American savant (1951–2009)

Laurence Kim Peek (November 11, 1951 – December 19, 2009) was an American savant. Known as a "megasavant", he had an exceptional memory and exceptional intelligence, but he also experienced social difficulties, possibly resulting from a developmental disability related to congenital brain abnormalities. He was the inspiration for the character Raymond Babbitt in the 1988 movie Rain Man. Although Peek was previously diagnosed with autism, he is now thought to have had FG syndrome.

==Early life, family and education==

Laurence Kim Peek was born in Salt Lake City, Utah, to Francis "Fran" Peek and Jeanne W. Buchi. He had two siblings: a brother and a sister. Kim was diagnosed with macrocephaly, damage to the cerebellum, and agenesis of the corpus callosum, a condition in which the nerves that connect the two hemispheres of the brain are missing; in Peek's case, secondary connectors, such as the anterior commissure, were also missing. There is speculation that his neurons had made unusual connections due to the absence of the corpus callosum, resulting in an increased memory capacity. When he was 9 months old, Kim was designated "retarded" and was recommended to be institutionalized; his parents refused this suggestion and raised him at home.

According to his father, Kim was able to memorize information from the age of 16 to 20 months, reading books and memorizing them before placing them upside-down on his bookshelf to show that he had finished—a habit he maintained all his life. He could speed through an entire book in about an hour and remember almost everything he had read, memorizing vast amounts of information on subjects ranging from "history and literature, geography and numbers to sports, music and dates". Peek read by scanning the left page with his left eye, while reading the right page with his right eye. According to an article in The Times, he could accurately recall the contents of at least 12,000 books. Peek resided in Murray, Utah, and spent a considerable amount of his time reading at the Salt Lake City Library (about 9 mi away).

Although displaying significant mental abilities and deficits, Peek did not walk until he was four years old, and even then in a sidelong manner; he could not button a shirt, and had difficulty with other ordinary motor skills (presumably due to his damaged cerebellum, which normally coordinates motor activities). During psychological evaluations, Peek yielded superior ability in the performance sub-tests and limited ability in the verbal sub-tests, leading his overall IQ of 87 not to be considered a valid measure of his cognitive ability. At age 7, Kim attended school, but he was subsequently tutored privately; by age 14 he had completed a high school curriculum, but the local school system would not recognize his achievement. Fran Peek did not fully appreciate his son's talents until 1979, when Peek accurately predicted that the plummeting Skylab space station would land near Perth, Western Australia.

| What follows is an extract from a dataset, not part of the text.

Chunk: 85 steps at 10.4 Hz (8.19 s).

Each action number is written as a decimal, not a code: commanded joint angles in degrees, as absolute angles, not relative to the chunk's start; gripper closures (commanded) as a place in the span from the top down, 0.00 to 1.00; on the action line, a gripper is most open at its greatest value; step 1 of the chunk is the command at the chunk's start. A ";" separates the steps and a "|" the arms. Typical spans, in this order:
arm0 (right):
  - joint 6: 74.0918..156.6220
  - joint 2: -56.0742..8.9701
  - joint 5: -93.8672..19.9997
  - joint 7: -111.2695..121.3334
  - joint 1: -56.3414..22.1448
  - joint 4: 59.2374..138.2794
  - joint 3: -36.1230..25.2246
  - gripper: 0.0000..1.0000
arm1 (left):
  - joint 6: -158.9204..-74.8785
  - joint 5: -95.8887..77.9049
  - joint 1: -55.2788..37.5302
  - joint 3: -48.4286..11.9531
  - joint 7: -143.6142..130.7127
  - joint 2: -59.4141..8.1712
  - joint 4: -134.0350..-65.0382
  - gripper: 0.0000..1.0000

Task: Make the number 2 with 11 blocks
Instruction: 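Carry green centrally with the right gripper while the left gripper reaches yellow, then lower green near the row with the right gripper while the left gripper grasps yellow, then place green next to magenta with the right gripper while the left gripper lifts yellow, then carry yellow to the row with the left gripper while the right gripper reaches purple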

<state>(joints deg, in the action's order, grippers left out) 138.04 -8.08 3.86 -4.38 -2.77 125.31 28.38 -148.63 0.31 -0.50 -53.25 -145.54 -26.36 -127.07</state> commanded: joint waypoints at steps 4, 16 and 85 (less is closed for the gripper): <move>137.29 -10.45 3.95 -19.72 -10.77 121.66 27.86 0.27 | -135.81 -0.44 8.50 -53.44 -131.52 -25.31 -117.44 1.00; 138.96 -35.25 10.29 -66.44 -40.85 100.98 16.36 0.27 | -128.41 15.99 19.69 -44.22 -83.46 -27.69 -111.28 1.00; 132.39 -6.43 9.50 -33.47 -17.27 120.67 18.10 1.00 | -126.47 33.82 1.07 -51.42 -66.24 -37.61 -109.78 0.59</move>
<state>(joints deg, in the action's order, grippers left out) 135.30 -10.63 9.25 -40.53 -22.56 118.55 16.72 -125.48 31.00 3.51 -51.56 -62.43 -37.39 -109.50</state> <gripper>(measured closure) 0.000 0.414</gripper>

==Activity before and after Rain Man==
During his adult life, Peek attended the Columbus Center, earning $40 a week completing payrolls for 86 employees of the Salt Lake City School District. In 1984, screenwriter Barry Morrow met Peek in Arlington, Texas. Morrow was so impressed by Peek and his abilities that Morrow determined to write a feature film centered on a character like Kim. The result was the 1988 Academy Award-winning feature film Rain Man. The character of Raymond Babbitt, inspired by Peek, was depicted as being a person with autism. Dustin Hoffman, who portrayed Babbitt in the film, met Peek and other individuals that displayed savant mannerisms, studying their characteristics and nature in order to play the role as accurately as possible.

The movie led to many requests for appearances, both in-person and on television, which increased Peek's self-confidence. Barry Morrow gave Peek his Oscar statuette to carry with him and show at these appearances; it has since been referred to as the "Most Loved Oscar Statue" because it has been held by more people than any other. Peek also enjoyed approaching strangers and showing them his talent for calendar calculations by telling them on which day of the week they were born and what news items were on the front page of major newspapers that day. After gaining fame as a savant, Peek toured and demonstrated his abilities, often visiting schools, traveling with and assisted by his father who cared for and managed him, performing many motor tasks that Kim found difficult.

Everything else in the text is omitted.